The object of the game is to remove all enemy pieces from the board. An enemy piece is removed when another piece ends at the same position. When the dice are added, only an enemy piece at the final position can be removed. Enemy pieces (both dalled and not) can be jumped, but are not removed thereby. Friendly pieces cannot be jumped at all. The game ends when one player has no pieces left.

==Variations==
The shape of the board, the pieces and the dice vary. E.g., the dal marked A in Denmark is marked X in Norway, and I in some modern reconstructions.

In the rules supplied with some reconstructions of the game, the direction of the moves is reversed (prow-to-stern in the middle row instead of stern-to-prow, etc.).
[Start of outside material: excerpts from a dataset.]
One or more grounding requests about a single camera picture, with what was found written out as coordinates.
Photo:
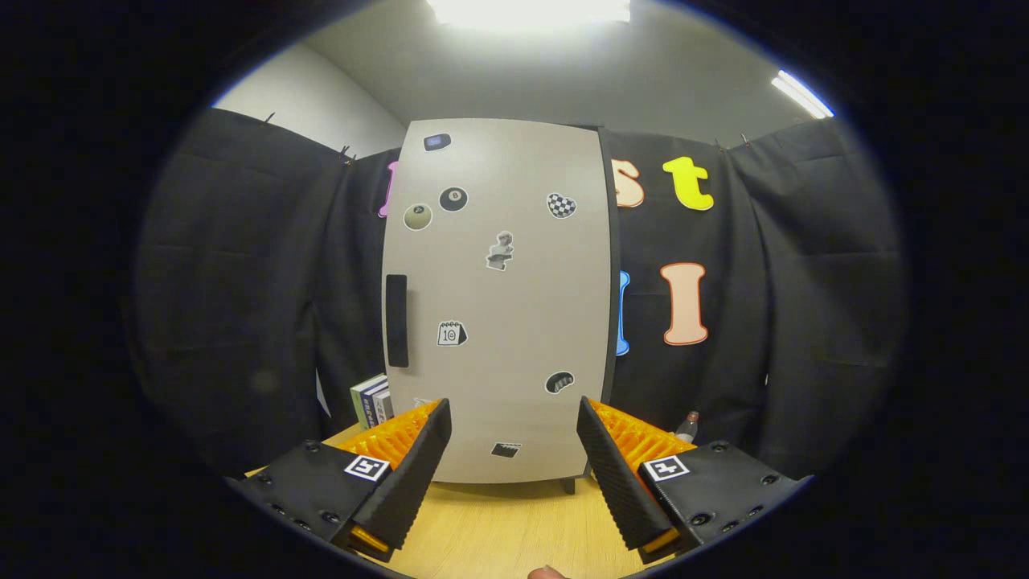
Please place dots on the white spine book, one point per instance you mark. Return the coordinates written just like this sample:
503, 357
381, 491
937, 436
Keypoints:
384, 406

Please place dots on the black backdrop cloth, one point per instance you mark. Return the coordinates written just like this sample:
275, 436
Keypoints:
225, 281

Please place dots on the dark grey shoe cabinet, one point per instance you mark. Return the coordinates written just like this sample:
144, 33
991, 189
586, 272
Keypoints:
615, 233

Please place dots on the large ceiling light panel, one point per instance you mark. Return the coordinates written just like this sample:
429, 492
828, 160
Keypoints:
530, 10

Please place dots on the light grey shoe cabinet door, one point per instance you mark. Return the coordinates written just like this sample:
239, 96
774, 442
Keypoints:
514, 322

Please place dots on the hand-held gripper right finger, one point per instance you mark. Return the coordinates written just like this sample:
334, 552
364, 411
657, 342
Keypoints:
615, 482

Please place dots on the green spine book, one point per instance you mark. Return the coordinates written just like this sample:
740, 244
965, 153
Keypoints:
356, 406

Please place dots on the dark blue spine book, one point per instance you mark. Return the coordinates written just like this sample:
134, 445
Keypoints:
368, 410

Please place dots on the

However, this difference has no real consequences.

In some reconstructions, the pieces are cylindrical with one end painted black for player A and white for player B. Undalled pieces are turned with the painted end down.

Some sources specify that only a player's undalled piece closest to the stern may be dalled. With this rule, the pieces need not be designed so that one can see whether a piece is dalled or not; instead the next piece to be dalled can be indicated by a marker.

Also, some sources indicate that when the dice are added and used to move one piece, enemy pieces at the intermediate position as well as at the final position are removed.

The end game can be tedious, so it has been suggested to agree that the first player to have only one piece left loses.

The number of holes in each row is rather arbitrary; instead of the 16+17+16 used in the Danish game, 12+13+12 are used in Norway, with 12 pieces for each player. In either case, there is no obvious reason for the extra hole in the middle row, other than to distinguish the two ends of the board, which is necessary to define the direction of play.

==Strategy==
The game is simple, and one will soon realise that it pays to have dalled pieces waiting in the home row close to the prow, and also in the enemy row behind all enemy pieces. Most dal throws are used to dal pieces rather than to move already dalled pieces.

===Probabilities===
It is often useful to have an idea of the probability that a given piece can be removed in the next round. Suppose player A has a piece a_{1}, and player B has a piece b_{1} a few positions behind a_{1} with no other pieces in between. If it is B's turn, B's chances of being able to remove a_{1} using b_{1} in this turn depends on how many positions b_{1} is behind a_{1}:

Relative positions of pieces. Here, distance b_{1}→a_{1} is 2 and b_{2}→a_{1} is 4.

| Distance b_{1}→a_{1} | 1 | 2 | 3 | 4 | 5 | 6 | 7 | 8 | 9 or more |
| Probability | 44% | 50% | 60% | 67% | 29% | 23% | 14% | 8% | less than 1% |
| Use of dal-dal | 1 | 2 | 0 | 0 | 1 | 2 | 2 | 2 | 2 |

Note that the largest probability, two thirds, is found when b_{1} is four positions behind a_{1}, and note the rapid decrease in the probabilities for larger distances. These values assume that B has sufficient possibilities to use part of the throw elsewhere on the board. E.g., with a distance of 2, B must either throw a dal-dal (probability 1/16), or one die must show 2 (probability 7/16), while B is able to use the other die to move another piece elsewhere on the board. The table row Use of dal-dal indicates how many positions B should move b_{1} at a throw of dal-dal in order to maximize the probability of removing a_{1}, including the extra throw.

If B has an additional piece b_{2} behind b_{1}, but no more than four positions behind a_{1}, the first few probabilities are increased by including the possibility of jumping over a_{1} with b_{1} and then removing a_{1} using b_{2}:

| Distance b_{1}→a_{1} | 1 | 2 | 3 |
| Distance b_{2}→a_{1} | 2, 3 or 4 | 3 or 4 | 4 |
| Probability | 75% | 69% | 67% |
| Use of dal-dal | 1 | 2 | 2 |

Note that now, the largest probability is three quarters, and is found when b_{1} is just one position behind a_{1}.